It’s stupid. Ada pendapat seorang teman dikelas tadi yang sangat menarik mengenai topik diskusi ini:
Saya percaya tidak ada hal baik yang berawal dari kekerasan. Disiplin yang berawal dari kekerasan bukanlah disiplin, melainkan ketakutan. Ketika pihak yang mengendalikan ketakutan sudah tidak ada, hilanglah disiplin itu.
So true. Memang ada pandangan kalau peserta didik yang “kurang dikerasi”, maka mereka akan menjadi manja dan tidak tahan banting. Namun jika kita lihat orang-orang yang sangat berhasil, pada umumnya keberhasilan mereka berasal dari kecintaan mereka terhadap sesuatu dan bukannya disiplin yang berawal dari ketakutan. Karena kecintaannya, mereka melakukan sesuatu. Karena melakukan sesuatu mereka menemui tantangan dan dari memecahkan tantangan-tantangan itulah mereka menjadi tahan banting dan kuat.
Menyikapi topik kekerasan dalam pendidikan yang dilakukan untuk menumbuhkan kedisiplinan, it’s an old-school waaay. Cara seperti itu, sependapat saya, sudah ketinggalan zaman. Please deh, ini sudah tahun 2010. Masih ada cara lain yang lebih elegan dalam menumbuhkan kedisiplinan: memberikan tanggung jawab. Saya percaya yang seharusnya dilakukan oleh guru untuk menumbuhkan kedisiplinan bukan dengan melakukan kekerasan, namun dengan menumbuhkan kecintaan siswa terhadap hal-hal yang dianggap perlu sehingga dari kecintaan itu muncul rasa tanggung jawab dan disiplin.
Pertanyaannya, bagaimana cara menumbuhkan kecintaan siswa?
Background image titled “Fight Club” is made by Polina Sergeeva who makes it available to use under creative common license.
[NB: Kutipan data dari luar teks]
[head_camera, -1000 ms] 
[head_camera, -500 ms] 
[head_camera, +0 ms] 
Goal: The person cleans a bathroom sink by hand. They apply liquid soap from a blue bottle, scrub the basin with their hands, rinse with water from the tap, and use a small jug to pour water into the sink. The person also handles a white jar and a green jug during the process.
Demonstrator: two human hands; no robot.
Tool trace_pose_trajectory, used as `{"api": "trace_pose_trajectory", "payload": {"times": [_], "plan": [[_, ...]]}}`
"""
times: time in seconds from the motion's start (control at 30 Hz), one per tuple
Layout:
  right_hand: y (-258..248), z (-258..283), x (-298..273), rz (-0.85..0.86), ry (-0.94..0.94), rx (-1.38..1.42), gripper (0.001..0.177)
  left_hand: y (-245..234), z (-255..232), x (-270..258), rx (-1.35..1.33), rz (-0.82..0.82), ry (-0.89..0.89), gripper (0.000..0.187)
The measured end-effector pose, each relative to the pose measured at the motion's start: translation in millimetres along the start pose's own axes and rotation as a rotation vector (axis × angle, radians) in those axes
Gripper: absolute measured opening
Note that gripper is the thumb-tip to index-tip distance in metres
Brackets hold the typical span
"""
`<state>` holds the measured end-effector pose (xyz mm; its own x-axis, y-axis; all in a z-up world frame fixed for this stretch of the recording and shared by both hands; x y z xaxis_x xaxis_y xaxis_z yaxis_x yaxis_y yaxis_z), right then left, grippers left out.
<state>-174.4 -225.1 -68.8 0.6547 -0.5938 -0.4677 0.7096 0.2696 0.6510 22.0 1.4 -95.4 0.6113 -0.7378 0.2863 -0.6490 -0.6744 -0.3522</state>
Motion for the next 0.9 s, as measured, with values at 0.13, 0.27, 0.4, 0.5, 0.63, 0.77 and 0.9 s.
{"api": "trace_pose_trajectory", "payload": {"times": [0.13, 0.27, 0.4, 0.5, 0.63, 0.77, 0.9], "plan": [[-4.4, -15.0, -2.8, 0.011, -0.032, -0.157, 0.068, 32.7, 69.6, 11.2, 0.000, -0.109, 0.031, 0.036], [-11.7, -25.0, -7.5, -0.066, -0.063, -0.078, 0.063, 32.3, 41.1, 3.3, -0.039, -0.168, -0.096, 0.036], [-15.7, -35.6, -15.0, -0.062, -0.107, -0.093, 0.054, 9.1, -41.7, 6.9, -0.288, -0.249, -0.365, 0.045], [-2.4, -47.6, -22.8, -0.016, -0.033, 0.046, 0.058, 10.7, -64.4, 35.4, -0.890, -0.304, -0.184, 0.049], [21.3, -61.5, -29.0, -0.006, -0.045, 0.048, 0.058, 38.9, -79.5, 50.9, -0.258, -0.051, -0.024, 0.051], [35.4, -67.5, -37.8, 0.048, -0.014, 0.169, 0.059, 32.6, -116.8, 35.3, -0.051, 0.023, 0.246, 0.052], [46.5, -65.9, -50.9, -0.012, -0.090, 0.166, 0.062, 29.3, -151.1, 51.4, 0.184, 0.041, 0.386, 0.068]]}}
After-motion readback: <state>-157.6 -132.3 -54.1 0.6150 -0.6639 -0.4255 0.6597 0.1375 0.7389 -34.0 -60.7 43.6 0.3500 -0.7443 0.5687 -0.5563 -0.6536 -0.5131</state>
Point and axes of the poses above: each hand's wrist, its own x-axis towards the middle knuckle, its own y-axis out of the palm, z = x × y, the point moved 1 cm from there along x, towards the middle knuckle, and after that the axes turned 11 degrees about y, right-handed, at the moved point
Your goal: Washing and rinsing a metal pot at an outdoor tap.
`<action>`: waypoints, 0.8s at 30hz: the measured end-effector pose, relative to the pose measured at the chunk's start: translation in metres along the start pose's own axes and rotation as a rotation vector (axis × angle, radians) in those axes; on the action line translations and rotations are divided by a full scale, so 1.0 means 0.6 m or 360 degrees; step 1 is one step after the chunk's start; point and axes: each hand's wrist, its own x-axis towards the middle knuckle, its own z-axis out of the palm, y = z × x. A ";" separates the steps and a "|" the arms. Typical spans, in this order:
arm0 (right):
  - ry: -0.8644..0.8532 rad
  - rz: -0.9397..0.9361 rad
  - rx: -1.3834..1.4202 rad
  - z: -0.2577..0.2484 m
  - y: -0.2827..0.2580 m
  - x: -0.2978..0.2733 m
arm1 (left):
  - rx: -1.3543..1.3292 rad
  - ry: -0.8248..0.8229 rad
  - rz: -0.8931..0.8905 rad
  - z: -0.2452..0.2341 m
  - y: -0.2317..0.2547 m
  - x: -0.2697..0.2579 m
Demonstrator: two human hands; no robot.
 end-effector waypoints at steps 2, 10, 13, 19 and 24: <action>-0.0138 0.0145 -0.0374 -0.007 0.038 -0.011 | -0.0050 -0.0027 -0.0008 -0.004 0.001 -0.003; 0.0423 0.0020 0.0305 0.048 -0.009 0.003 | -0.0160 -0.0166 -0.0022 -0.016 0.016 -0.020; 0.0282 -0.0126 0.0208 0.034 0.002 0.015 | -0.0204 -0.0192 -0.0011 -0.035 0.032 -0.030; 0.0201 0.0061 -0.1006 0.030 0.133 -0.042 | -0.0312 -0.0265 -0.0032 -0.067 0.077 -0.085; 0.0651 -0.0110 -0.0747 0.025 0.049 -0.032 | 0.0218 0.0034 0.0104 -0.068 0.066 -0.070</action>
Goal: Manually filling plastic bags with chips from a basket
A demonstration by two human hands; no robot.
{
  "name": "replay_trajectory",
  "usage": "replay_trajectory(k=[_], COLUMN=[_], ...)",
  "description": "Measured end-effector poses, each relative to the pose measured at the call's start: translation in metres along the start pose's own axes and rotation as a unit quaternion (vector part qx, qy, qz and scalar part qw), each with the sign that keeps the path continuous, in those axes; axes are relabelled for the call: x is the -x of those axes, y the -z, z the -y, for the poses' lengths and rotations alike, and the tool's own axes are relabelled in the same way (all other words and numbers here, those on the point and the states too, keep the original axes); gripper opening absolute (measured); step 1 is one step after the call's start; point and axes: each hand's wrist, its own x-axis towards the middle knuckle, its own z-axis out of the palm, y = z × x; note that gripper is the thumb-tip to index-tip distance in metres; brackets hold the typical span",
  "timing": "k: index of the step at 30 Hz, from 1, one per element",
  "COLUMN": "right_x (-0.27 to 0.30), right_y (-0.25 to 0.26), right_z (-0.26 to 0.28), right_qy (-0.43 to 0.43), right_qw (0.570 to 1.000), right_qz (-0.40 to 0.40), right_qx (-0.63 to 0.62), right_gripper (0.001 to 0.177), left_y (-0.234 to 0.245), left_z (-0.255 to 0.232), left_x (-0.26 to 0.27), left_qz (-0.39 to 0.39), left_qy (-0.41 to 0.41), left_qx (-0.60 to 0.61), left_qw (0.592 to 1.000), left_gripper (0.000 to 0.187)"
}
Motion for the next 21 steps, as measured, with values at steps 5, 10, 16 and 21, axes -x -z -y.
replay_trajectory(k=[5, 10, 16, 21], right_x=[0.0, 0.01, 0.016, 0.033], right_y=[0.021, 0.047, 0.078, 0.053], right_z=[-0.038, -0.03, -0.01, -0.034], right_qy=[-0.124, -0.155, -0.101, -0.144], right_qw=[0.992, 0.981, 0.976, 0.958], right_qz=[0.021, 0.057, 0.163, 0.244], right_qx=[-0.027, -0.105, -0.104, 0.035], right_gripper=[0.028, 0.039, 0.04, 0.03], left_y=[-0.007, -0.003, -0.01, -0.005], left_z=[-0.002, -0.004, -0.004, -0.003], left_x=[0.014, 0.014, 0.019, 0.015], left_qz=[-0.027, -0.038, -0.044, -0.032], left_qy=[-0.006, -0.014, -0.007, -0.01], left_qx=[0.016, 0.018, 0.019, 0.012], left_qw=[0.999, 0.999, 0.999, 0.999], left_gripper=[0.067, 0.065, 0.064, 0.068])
Thanks to her. Creative common is awesome. ๐
baiknya mengenal mwnya siswa, terus m’hungkan setiap mata pelajaran dgn tujuan hidupnya.
gimana m’jelaskannya ya?
hm,,,,,,,masih belajar ama fikri menuangkan isi kepala dan hati.
pertama kali melihat tulisan fikri hatiku berbisik
“andai sejalk dahulu aku berani menuliskan ilmu yang sempat menumpang dalam diriku, mungkin sudah bisa nulis dgn baik kaya’ fikri”
thanx ya fikri
Nah, itu yang sebenarnya saya pikirkan. bagaimana caranya agar yang diajarkan itu sesuai dengan apa yang dibutuhkan siswa untuk mencapai tujuan hidupnya.
Hanya saja masalahnya, terkadang ada sesuatu yang perlu disampaikan sekarang, tapi tidak dibutuhkan sekarang dan beberapa tahun kemudian baru terpikir “wah, jadi ini toh yang dimaksudkan dulu itu” dan bermanfaat untuk si siswanya itu sendiri. Itu faktor X yang guru tidak bisa tahu.
Haha, saya juga masih belajar. Yang saya tulis ini apa yang saya pikirkan saja ๐
Menurut saya frasa yg lebih tepat, “Kekerasan dalam Institusi Akademis.” Karena kata ‘pendidikan’ terlalu mulia untuk itu.
Tentang bagaimana cara menarik minat pembelajar, kita bisa belajar dari para trainer2 bersertifikat public speaking training, NLP, & lain semacamnya… Mereka punya teknik2 tersendiri utk membuat para audiensnya tetap antusias selama proses pembelajaran.
Sebenarnya kalo kita memang memiliki tekad untuk berbagi ilmu tanpa harus memaksa & menyakiti yg lain, jalan yang tersedia sudah banyak. Google pasti tahu.
pernah sih, mencoba dg menanyakan “cita-cita setiap siswa”, malah sempat bingung karena sekitar 60% yg bercita-cita jadi pembalap.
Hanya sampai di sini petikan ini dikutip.